Like it or not God has made us to be emotional beings. He wants us to have emotions – His emotions. He wants us to weep over the lost, be moved with compassion for the oppressed, be outraged by injustice, provoked by idolatry and angry at the hard of heart. He wants us to love the sheep in our charge, be caught up in the agony of intercession and have hearts full of hope. The Christian life, properly lived, is awash in emotion. However it is not merely sentimental, trite or unstable. Truly Christian emotions have a majesty about them. They ring of the Kingdom and participate in and agree with the Truth.

People and their emotions are like bells. Some people are like alarm bells going off anxiously and loudly. Some are chipped and cracked and when they “ring” the sound seems painful or like the bells on old-fashioned trams noisy, clanging, rattling. Yet others are like shop bells being rung by everyone that enters their life. Some are like a carillon, gentle, and beautiful and silvery; finally there are those that are deep and resonant and summon the countryside to worship. The aim of this book is to produce people who ring true and ring deeply with the emotions of God. People whose very emotional presence is a declaration of the Kingdom of God. To do this we must get a handle on our emotions, we must be able to name them and we must start to choose which emotions we will express and which emotions we should deny.

Identifying Our Emotions

Many people cannot clearly identify their emotions. They simply use general words and phrases such as “good”, “bad”, “up” and “OK”, instead of more specific and useful words like “disconsolate”, “elated” and “perplexed”. For others feelings are just a confused blur. Yet others are so hurt that pain overwhelms all other finer feelings and for those people the emotional choice is constant pain or oblivion. Many chose oblivion via drugs, alcohol, or promiscuity and increasingly they escape into the total oblivion of death through suicide. Such people need help. They need to untangle their emotions and work through to peace. So being able to “feel their feelings” and being able to identify and name their emotions is a crucial first step.

Another reason why good emotional identification is important is that mistaken emotional identification can lead to spiritual disaster. For example take the common confusion between love and lust. A young person who confuses these two can end up in a disastrous relationship. Love and lust are opposites as looking at 1 Corinthians 13 soon reveals: “Love is patient (but lust is impatient), love is kind (but lust is cruel), love does not envy (but lust envieth all things), love does not parade itself (but lust struts its stuff)… and so on. If we think we are feeling one thing but are in fact feeling its opposite all sorts of havoc can be unleashed. Regret and repentance can seem similar. However regretting being found out is far different from repenting from sin. Unless we can correctly identify emotions in ourselves and others we can make serious mistakes in judgement.

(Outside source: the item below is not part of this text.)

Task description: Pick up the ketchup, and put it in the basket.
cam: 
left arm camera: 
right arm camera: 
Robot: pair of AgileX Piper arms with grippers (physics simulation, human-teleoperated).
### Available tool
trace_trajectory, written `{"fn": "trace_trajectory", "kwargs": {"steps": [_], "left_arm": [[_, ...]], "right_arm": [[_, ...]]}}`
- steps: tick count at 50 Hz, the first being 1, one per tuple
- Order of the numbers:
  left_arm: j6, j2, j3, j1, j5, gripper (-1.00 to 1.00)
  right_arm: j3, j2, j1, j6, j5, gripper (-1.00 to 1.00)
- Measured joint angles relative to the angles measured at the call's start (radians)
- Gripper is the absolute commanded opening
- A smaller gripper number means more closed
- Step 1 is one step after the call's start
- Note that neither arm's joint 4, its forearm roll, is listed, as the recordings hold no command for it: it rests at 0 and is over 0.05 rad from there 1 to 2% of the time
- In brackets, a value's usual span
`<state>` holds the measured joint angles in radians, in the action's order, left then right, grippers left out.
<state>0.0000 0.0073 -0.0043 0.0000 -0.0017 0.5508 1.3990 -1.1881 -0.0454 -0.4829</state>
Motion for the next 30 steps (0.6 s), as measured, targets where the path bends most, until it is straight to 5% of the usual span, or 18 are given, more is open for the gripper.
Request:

For information about emotions and the fine differences between them the Psalms, classic poetry, novels and good literature are excellent sources. The great writers and poets have put their emotions into words with such fine skill that others through the years have found them to be important and accurate descriptions of emotions. Whole poems can focus on a single emotion such as Keats’ “On Dejection”. The portrayal of emotions by great authors helps us to get in touch with our feelings and to discriminate between them. When a poem particularly resonates with us then it is probably evoking an unexplored feeling that needs to surface.

Of course writing our own poetry, keeping a diary, painting, joining a drama group or attending a 12 step group or workshop can also be ways to get in touch with buried feelings and gradually sort out the emotional knots within. As we do so it is initially important to simply accept the emotions that surface rather than leaping to spiritual judgements before the process is complete.

Making spiritual judgments about the emotions we experience is often counter-productive and causes us to express some emotions and repress others to conform to a spiritual standard or model that we have been taught in church. This can confuse us emotionally and spiritually and is the subject of the next section.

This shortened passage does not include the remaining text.